The maintenance staff opened the door about 40 minutes later and we were all pulled up and out of the elevator which had been stuck between floors. I saw the general manager again later that evening and he bought me another glass of wine with a twinkle in his eye and said although he had never been stuck in an elevator before, he was sure glad to have been in there since the ambassador was on board. I must admit, I was glad to have been there as well, because it is not everyday a country boy from Iowa gets to have a one-on-one conversation with an ambassador!
On my flight home from Washington, Karen and Jim Nussle were on the same flight. Unlike the French ambassador, I do know Jim pretty well going back to his days as the U.S. Congressman from northeast Iowa. We worked together on a number of rural health issues. He was a member of Congress that truly cared about rural healthcare, understood the issues, and was a strong voice. I had not had a chance to talk with him much since has appointment as the Director of the Office of Management and Budget.
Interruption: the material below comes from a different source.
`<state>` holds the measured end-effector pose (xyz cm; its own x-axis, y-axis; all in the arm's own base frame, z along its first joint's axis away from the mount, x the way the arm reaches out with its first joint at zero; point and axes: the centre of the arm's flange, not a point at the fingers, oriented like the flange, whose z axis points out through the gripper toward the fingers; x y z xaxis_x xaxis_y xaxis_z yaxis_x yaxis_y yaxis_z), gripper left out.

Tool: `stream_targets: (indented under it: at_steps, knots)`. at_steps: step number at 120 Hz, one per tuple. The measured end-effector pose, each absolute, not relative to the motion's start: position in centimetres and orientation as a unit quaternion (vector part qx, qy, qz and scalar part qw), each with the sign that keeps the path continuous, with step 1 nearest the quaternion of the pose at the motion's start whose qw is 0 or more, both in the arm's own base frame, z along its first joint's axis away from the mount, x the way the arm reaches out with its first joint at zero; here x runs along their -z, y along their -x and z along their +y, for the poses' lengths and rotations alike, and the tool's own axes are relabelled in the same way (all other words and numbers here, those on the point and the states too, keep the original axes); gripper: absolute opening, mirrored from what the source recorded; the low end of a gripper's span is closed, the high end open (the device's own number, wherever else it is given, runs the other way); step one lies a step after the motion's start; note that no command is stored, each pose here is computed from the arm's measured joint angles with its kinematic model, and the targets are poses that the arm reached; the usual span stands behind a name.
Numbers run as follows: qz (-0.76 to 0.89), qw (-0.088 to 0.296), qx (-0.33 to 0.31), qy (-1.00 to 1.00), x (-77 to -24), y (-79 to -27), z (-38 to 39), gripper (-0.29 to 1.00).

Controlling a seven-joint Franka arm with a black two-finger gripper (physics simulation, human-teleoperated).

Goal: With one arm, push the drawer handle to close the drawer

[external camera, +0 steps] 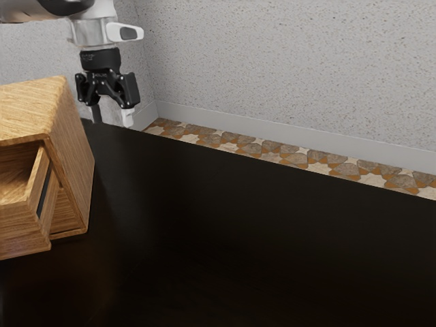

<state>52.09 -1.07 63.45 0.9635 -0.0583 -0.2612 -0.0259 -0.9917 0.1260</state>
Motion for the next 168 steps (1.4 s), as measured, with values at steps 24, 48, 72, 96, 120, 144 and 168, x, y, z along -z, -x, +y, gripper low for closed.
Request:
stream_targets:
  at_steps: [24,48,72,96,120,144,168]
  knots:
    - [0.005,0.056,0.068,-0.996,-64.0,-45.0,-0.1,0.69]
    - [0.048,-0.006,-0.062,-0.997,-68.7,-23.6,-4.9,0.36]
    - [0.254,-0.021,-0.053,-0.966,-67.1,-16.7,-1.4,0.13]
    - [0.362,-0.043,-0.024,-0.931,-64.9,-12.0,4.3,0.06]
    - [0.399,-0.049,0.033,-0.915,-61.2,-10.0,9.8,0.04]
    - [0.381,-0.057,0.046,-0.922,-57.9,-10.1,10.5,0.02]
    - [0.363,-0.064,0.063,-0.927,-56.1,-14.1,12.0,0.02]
You know; the guy responsible for helping to draft the federal budget and responsible for managing the largest financial enterprise in the world…the U.S. Government! Basically he was the CFO for America. We talked between flights for about a half hour and I was just mesmerized as he talked about daily meetings with the President…sitting in Situation Room at least one day a week. He was in the room for every major decision made by the President over the last couple of years!
For a government wonk like me, the conversation was tantalizing. What was President Bush really like? How about Chaney? Jim was gracious and friendly as always and seemed to enjoy talking about it all in past tense. I asked if he was relieved to be out from what must have been overwhelming stress and a look of relief spread across his face. He did say it was absolutely fascinating…the understatement of the week!
You just never know who you might run into when traveling to our nation’s Capitol…for me it was a very memorable 24 hours.